The waterphone is an extraordinary sound and musical instrument that is used in therapy, in new meditative overtone music and also in modern classical compositions.
It consists of a flat, round metal sound body that is filled with a little water. A pipe rises in the middle, which also serves as a sound hole, handle and filling opening for the water. Many different thin and long sounding sticks are soldered to the outside of the edge, which can be made to sound with a bow, a mallet or with your fingers. By pivoting the instrument, the water flows back and forth in the sound body. Depending on how much the ground is covered with water, the resonance changes. This creates sounds that are reminiscent of whale songs.
The inventor Richard Waters builds his waterphone from industrially manufactured stainless steel sheets. This gives it a special sound that is also characteristic of steel drums and hangs, for example.
Martin Bläse uses hammered alpaca (=nickel silver) or bronze sheets for his waterphones, which are also used to make gongs and singing bowls. This is much more complex, but it gives the instruments a soft, long-lasting sound.
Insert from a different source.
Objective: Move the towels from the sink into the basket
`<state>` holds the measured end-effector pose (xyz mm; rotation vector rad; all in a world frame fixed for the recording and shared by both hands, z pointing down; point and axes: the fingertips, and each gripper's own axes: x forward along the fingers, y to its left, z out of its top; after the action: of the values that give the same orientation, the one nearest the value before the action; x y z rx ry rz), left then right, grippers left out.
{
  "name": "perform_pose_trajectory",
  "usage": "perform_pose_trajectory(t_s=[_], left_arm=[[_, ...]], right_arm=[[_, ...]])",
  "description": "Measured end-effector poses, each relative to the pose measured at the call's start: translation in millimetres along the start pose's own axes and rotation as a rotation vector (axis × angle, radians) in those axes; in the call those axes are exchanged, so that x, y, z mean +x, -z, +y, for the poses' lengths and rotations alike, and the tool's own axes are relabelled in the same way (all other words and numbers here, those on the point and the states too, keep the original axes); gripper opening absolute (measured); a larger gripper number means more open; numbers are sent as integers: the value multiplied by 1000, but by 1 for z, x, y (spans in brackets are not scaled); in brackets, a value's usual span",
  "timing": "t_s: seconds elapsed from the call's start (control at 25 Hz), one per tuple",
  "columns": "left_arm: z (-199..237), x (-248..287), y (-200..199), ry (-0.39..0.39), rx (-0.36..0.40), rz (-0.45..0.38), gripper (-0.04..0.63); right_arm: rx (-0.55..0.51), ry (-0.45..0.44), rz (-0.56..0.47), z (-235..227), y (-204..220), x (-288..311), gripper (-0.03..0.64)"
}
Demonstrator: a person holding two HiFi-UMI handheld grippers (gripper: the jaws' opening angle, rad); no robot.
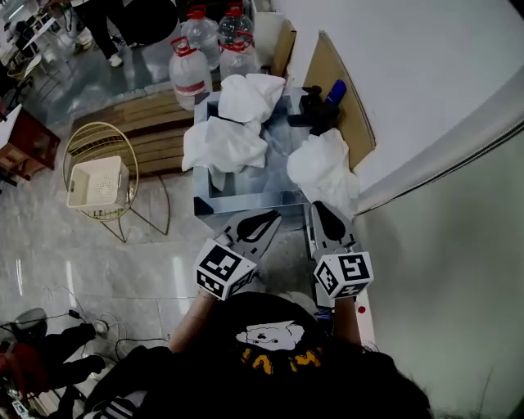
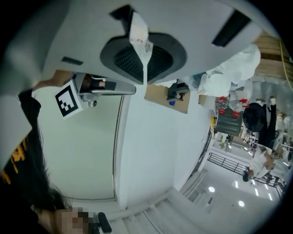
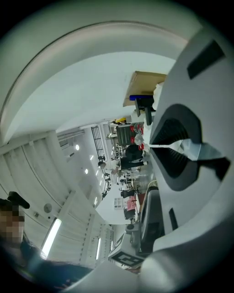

All waterphones include box, bow, mallet, and rosin.
12 Inches Diameter
36 Sound Rods
What is Chasing?
Chasing is a metalworking technique used to shape or improve the details of a surface pattern and create the desired level of relief. This process is completed from the front by using various tools to raise, depress, or move the metal without taking away any material from the surface (but note that "chasing" sometimes refers to the removal of excess metal from castings).
Chasing involves hammering with small, blunt tools to produce a low-relief design, in contrast to embossing or repoussé, which are worked from the back to produce a higher relief. Flat chasing, a particular form of chasing, was widely used to decorate silver in Europe during the early 18th century and the US during the latter part of the century.